African traditional religions abhor murder, homicide, kidnapping, rape and other forms of sexual crimes, corruption, bribery, disobedience to parents, and all types of illegal killings such as euthanasia or mercy killing, abortion and contraception. African traditional religions hold human life in high esteem; thus, human life is sacred and blood must not unnecessarily be wasted. Freedom of worship is allowed and other religions are highly tolerated. When all these values are imbibed by the democratic government, then peaceful democratic governance becomes possible.
This paper examined the challenges of African traditional religions in sustaining democratic governance in Nigeria. It looked at the democratic governance in Nigeria from the prospective of African traditional religions and culture and established that for any democracy to survive and achieve its objective peace is a sine-qua-non. Without peace there will be no meaningful development.
Peace is one of the values African traditional religions can bequeath the world, especially the Nigeria democracy. The result of harmonious living is peace. Harmony is a fundamental category in African traditional religion and thought. No attempt is ever made to cancel out differences; rather all effort is devoted to finding a way in which differences can continue to harmoniously co-exist. In personal life, as Onah (2005) rightly says, “such a harmony consists in the ability to reconcile one’s desires with one’s means, coordinate one’s thoughts, sentiment and their verbal expressions and discharge one’s religious and social duties. One who is able to do this will experience inner peace. In the community, harmony entails smooth relationships between persons and other beings” (p. 48).

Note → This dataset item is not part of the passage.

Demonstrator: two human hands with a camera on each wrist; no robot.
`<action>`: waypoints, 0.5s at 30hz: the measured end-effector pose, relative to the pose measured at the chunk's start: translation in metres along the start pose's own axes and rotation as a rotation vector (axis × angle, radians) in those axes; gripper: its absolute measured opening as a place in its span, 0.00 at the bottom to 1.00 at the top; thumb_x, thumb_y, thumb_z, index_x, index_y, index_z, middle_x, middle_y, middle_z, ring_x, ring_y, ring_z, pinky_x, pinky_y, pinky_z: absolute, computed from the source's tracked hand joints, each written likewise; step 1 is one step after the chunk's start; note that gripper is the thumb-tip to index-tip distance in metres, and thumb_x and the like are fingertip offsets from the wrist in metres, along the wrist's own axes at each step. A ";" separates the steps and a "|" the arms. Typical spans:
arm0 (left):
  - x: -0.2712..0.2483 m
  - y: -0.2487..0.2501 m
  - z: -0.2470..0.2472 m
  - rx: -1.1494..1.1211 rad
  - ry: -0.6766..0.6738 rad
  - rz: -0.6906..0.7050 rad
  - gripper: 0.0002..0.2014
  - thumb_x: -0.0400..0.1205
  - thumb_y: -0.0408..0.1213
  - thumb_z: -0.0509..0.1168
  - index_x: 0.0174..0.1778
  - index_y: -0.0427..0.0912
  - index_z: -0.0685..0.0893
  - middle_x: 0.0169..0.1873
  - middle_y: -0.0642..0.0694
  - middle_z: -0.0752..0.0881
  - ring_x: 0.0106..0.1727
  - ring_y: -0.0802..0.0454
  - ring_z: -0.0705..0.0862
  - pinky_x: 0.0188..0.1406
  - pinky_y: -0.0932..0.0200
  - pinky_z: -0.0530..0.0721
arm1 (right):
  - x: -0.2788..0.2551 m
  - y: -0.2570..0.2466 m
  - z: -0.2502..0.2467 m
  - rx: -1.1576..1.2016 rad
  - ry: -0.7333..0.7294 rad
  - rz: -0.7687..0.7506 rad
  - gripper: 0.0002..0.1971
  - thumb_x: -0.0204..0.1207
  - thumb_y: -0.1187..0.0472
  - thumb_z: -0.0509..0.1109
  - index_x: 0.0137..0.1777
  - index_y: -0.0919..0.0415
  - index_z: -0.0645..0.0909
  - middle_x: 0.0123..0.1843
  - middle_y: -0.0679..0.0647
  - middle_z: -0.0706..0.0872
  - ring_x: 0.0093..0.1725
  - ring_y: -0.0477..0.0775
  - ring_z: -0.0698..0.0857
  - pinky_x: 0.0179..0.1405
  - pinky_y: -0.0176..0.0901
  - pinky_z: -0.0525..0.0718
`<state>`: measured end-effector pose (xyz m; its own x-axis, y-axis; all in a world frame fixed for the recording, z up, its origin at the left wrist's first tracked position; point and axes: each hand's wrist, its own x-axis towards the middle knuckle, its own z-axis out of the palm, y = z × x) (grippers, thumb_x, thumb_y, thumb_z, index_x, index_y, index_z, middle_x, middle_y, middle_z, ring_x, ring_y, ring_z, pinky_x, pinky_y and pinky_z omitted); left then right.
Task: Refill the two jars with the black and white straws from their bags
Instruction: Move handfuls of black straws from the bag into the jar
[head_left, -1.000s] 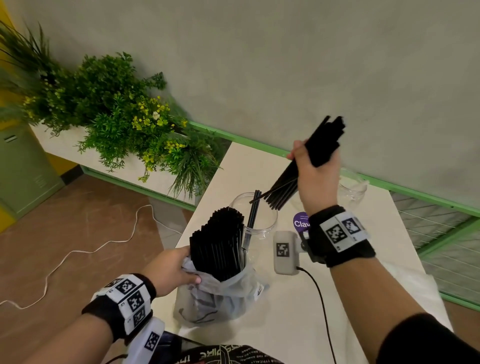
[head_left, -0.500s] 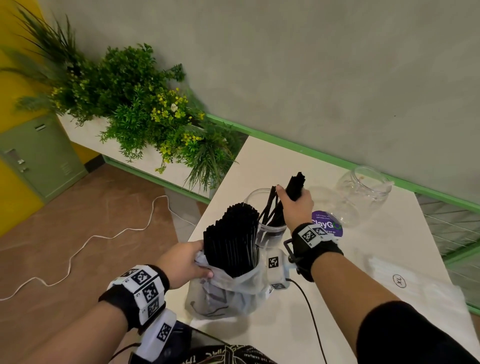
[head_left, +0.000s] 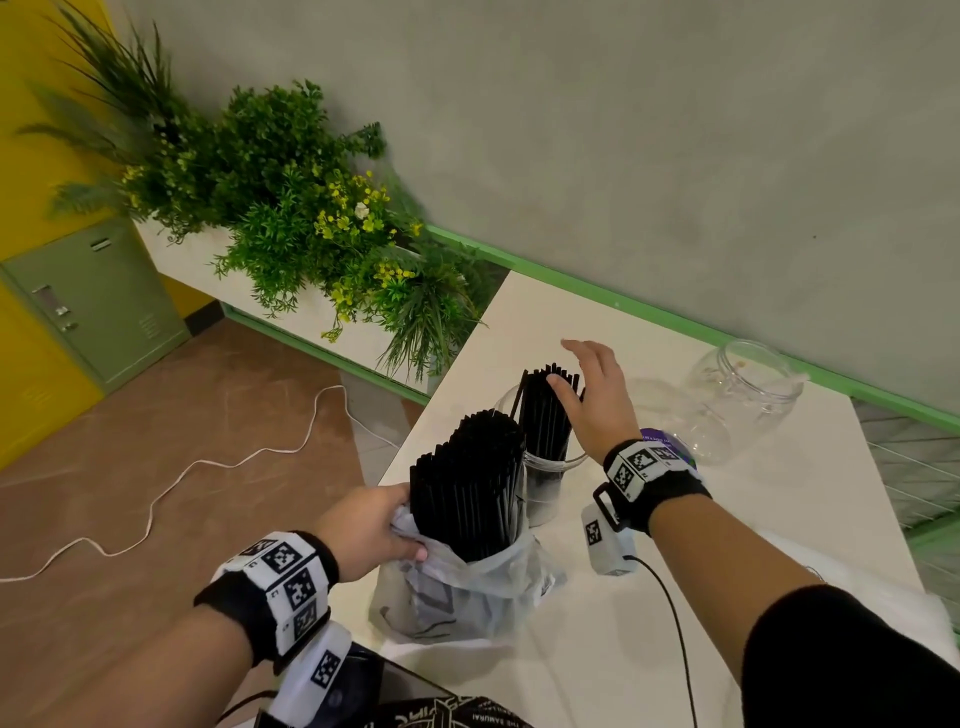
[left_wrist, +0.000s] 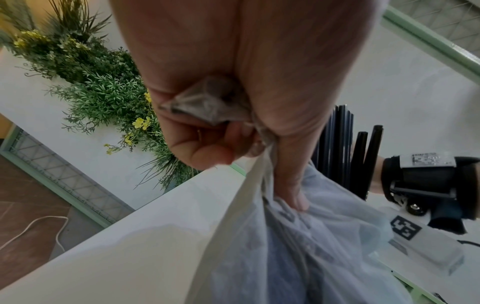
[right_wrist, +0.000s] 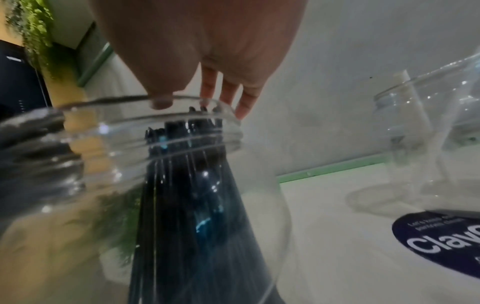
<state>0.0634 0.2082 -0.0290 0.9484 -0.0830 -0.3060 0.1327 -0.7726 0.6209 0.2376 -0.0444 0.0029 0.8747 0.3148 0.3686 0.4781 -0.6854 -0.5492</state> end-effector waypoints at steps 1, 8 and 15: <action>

In line with the above, Onah (2005) asks a pertinent question: is it possible to globalize some African moral and religious values or are we resigned to a unidirectional globalization of values, especially non-values from a very limited segment of the globe?
This paper is of the view that the rest of the world and in particular the contemporary Nigerian democracy/society should learn these values from African traditional religions and then humanity will be enriched.
To achieve meaningful democratic governance in Nigeria, the following recommendations are necessary:
1. We must recognize the social and moral values of religion. They are indispensable assets for peace and nation to progress and develop.
2. For a democratic governance to be effective there is need for peace to reign. Government and other stakeholders as well as individuals must provide enabling environment for everyone to practice his/her religion freely. In other words, religious freedom must be practiced by everyone.
3. Interreligious dialogue is also a necessity. There is need for periodical dialogue between stakeholders of various religions in Nigeria. This will enable adherents of one religion or another to understand, tolerate and respect the religious doctrine and belief of the other.
4. The religious leaders must ensure that their congregation is not indoctrinated and that fundamentalism is not allowed or encouraged among their faithful.
5. Every hand must be on deck to fight corruption and the evil of corruption in our country.
6. Everybody must imbibe the tenets of his/her religion and live in his/her life the moral principles which religion teaches.
7. A course on interreligious dialogue should be introduced in all levels of our educational learning. This will help adherents of one religion and another to understand the other’s religious doctrine, and therefore, tolerate one another.